I have felt for sometime that "the market" doesn't behave like it used to, I couldn't quite put my finger on it but as a trader, I've felt that news and earnings and whatever just didn't seem to matter anymore or did it? Clearly the "market" is much more of a casino that it ever has been with computer programs overshadowing fundamentals (except that so many corporations are able to engineer their quarterly reports to "surprise or meet expectations" of analysts so as to make the fundamentals less important than years ago) and all you had to do to be successful was be a little ahead of the programs and you could ride each wave . . . . yes, figuring out what the computer programs are going to do isn't easy but that's where having a sense of tug and push or market wave action comes in, it isn't easy to develop this sense but many years ago I heard Ed Sakota (arguable one of the greatest traders in history) say that all you had to do was go down to the ocean and watch the waves come in and go out and you could learn about how markets go up and down . . . . it was the most important lesson I've ever learned in my trading education and I always love to go to the ocean and watch it do it's thing and remind my self that the randomness and flow of it is what I have to be aware of when trading . . . anyway, here is Bill Fleckenstein's (www.fleckensteincapital.com) comment from today . . . somewhat confirming what I've felt. I have been able to be in sync with the market (excuse me, computer programs) for sometime now.

C

Not Your Grandfather's Panic Liquidation Now I'd like to take a stab at making sense of the recent tanking of the stock market. To me, the decline of the last week or so has been different than any I've seen in my 30-year investment career -- in that it was led by the indices and not individual stocks.

When we have seen what looked like panic liquidation in the past (1987, 1990, 2000-2001, 2008, etc.), that always came nearer to the end in terms of time (though not price); and after stocks -- individually and collectively -- had been roughed up beforehand for quite some time, for very understandable reasons. One reason why I failed to see a decline of this magnitude coming: It did not evolve in a way that showed problems bubbling to the surface, but rather with the indices (and perhaps ETFs) leading the charge lower. This was like the '87 crash in reverse, whereby the panic in the indices happened first.
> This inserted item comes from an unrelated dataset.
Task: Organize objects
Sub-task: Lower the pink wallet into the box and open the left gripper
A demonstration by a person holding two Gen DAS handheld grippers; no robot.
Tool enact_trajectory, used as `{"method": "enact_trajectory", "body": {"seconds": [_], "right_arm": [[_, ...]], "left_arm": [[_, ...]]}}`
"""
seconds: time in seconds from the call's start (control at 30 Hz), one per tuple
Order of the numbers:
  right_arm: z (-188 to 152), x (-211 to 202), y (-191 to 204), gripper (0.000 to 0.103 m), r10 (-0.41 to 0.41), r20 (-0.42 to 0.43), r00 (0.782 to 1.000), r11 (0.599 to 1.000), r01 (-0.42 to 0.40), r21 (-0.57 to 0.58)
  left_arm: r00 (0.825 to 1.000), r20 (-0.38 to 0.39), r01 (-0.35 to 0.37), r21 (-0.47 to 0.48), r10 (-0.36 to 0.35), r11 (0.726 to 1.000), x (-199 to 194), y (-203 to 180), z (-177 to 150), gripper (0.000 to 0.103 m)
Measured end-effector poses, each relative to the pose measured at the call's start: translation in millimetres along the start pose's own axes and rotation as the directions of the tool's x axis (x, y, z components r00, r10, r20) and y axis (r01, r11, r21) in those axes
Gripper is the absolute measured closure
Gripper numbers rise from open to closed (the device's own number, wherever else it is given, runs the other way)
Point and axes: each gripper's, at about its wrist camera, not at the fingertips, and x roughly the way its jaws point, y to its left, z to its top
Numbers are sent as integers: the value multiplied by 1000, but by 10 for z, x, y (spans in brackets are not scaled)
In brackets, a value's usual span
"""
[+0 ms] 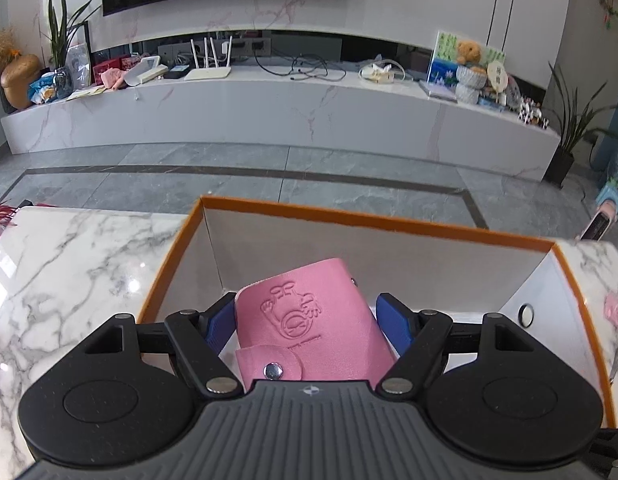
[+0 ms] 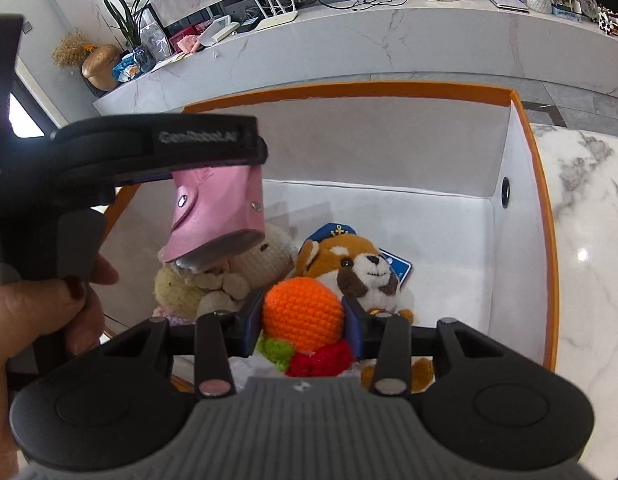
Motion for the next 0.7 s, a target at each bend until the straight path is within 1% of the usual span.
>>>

What I don't know is, what this decline means, whether stocks generically are now vulnerable to a wipeout, or that it's just indicative of the environment we're in -- with so many quants and hedge funds treating everything about the stock market like some kind of a trading sardine. (A derivation of today's electronic, quant-driven markets may be why the market doesn't seem to discount anything anymore, a point which I have made many times in the last 10 years.) It's not clear to me what may come next, other than that if stocks do get pounded from here, I am certain that more Fed liquidity will be forthcoming. (PS: Its balance sheet hit a new high this week, for those keeping score at home.)